### EXERCISE DESCRIPTION
Return, word for word, only the lines from the one containing "Please, if you would, locate the long" through the last line of the entries.

*** Opening RECORDS SHOWN ***

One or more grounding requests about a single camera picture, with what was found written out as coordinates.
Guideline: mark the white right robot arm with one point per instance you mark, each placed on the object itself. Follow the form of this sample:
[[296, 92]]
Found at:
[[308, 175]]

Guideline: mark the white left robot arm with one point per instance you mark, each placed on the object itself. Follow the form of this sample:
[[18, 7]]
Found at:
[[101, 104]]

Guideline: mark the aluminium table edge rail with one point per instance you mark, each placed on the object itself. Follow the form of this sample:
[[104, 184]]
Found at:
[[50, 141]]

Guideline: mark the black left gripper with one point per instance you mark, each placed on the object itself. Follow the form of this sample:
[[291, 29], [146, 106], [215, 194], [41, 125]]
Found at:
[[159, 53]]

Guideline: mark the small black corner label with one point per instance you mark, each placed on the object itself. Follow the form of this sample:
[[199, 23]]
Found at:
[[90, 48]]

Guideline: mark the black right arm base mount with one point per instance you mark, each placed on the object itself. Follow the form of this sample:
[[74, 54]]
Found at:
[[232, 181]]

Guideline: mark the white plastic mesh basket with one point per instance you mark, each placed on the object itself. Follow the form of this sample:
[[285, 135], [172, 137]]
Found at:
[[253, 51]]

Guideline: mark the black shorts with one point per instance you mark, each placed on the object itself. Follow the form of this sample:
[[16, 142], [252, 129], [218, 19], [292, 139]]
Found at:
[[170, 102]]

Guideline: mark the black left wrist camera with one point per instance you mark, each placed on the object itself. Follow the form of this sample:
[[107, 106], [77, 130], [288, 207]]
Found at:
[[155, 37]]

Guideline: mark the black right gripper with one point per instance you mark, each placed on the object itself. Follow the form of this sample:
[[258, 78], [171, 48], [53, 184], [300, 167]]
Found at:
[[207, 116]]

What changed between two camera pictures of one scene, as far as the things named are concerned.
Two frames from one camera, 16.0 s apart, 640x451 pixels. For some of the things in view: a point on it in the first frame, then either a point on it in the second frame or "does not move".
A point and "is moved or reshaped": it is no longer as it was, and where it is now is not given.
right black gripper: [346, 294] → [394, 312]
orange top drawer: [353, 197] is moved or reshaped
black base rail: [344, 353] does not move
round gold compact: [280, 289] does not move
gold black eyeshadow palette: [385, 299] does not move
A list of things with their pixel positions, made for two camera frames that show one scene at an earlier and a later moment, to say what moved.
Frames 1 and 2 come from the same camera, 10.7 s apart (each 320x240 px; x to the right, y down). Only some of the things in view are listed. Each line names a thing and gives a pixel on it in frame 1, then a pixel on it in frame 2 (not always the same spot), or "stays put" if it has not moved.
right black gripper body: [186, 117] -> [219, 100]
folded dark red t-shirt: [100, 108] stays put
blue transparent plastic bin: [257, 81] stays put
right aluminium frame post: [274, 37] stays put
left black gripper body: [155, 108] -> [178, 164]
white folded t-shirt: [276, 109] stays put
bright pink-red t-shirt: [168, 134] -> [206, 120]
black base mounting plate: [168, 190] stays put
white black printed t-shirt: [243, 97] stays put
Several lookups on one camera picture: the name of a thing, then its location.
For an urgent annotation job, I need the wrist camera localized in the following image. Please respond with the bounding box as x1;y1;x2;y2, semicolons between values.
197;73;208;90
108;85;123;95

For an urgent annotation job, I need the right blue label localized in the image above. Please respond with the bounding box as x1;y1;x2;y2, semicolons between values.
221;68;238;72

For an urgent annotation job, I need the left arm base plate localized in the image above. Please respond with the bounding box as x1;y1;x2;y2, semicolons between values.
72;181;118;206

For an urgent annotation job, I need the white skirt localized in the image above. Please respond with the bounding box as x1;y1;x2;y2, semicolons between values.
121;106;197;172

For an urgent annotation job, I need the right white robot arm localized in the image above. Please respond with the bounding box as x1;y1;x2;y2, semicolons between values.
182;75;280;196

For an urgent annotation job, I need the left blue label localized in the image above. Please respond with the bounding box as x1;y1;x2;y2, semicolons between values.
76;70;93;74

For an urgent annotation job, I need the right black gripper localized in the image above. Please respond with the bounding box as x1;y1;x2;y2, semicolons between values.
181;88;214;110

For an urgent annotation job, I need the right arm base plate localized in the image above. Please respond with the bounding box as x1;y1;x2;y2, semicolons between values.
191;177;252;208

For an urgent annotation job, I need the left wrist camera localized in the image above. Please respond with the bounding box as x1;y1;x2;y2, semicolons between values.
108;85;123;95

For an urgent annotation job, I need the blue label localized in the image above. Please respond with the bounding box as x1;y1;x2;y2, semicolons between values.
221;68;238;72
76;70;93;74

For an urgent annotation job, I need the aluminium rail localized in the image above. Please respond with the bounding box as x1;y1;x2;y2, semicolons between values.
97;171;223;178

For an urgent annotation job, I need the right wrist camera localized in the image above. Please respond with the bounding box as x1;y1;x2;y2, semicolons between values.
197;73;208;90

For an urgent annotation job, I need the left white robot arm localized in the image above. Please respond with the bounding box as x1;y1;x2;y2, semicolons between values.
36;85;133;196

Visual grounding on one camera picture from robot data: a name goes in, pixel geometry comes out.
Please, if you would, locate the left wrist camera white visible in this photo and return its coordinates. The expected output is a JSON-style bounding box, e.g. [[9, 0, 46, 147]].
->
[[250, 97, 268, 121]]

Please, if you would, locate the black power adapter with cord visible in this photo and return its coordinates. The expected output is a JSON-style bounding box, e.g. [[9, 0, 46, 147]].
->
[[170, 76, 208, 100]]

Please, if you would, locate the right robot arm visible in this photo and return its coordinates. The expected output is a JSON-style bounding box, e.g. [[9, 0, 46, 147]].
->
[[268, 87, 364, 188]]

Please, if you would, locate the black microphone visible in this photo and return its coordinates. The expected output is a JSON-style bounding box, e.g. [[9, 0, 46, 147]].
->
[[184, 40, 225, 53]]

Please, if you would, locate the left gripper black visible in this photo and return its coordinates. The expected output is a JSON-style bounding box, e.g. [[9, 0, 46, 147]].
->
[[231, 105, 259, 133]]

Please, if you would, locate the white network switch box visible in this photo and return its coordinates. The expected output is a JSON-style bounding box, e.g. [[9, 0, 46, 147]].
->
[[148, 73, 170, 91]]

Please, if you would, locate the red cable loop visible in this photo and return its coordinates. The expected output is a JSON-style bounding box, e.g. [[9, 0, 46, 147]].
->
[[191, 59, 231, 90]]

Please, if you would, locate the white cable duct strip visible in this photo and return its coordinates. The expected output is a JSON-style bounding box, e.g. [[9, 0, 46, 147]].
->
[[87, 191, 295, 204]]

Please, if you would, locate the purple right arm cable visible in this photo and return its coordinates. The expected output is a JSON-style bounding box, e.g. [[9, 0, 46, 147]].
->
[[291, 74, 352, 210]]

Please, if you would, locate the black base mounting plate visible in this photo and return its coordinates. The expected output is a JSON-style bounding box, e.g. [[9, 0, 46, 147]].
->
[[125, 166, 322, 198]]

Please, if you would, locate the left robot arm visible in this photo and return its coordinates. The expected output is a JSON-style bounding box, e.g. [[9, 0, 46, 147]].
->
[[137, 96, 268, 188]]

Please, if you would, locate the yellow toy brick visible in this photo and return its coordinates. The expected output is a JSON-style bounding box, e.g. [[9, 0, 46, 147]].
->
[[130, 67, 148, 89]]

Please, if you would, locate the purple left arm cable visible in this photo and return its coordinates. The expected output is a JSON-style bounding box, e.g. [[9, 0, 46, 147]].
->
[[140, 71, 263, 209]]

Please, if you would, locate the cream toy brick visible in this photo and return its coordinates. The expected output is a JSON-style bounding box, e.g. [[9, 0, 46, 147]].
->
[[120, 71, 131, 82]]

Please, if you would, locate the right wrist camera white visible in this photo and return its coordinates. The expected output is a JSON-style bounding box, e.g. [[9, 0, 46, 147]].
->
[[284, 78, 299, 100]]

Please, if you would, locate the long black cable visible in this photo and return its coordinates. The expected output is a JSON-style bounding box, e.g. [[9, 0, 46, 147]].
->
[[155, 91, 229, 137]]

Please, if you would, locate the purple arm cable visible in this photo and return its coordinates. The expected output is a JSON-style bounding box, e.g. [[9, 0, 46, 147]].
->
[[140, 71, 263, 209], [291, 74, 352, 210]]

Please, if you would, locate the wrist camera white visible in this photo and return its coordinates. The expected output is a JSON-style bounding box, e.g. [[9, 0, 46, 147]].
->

*** Closing RECORDS SHOWN ***

### EXERCISE RESPONSE
Please, if you would, locate the long black cable visible in this photo and return its coordinates. The expected output is a JSON-style bounding box, e.g. [[9, 0, 46, 147]].
->
[[155, 91, 229, 137]]

Please, if you would, locate the purple arm cable visible in this photo and return its coordinates. The expected output is a JSON-style bounding box, e.g. [[9, 0, 46, 147]].
->
[[140, 71, 263, 209], [291, 74, 352, 210]]

Please, if you would, locate the wrist camera white visible in this photo and return its coordinates. The expected output is a JSON-style bounding box, e.g. [[9, 0, 46, 147]].
->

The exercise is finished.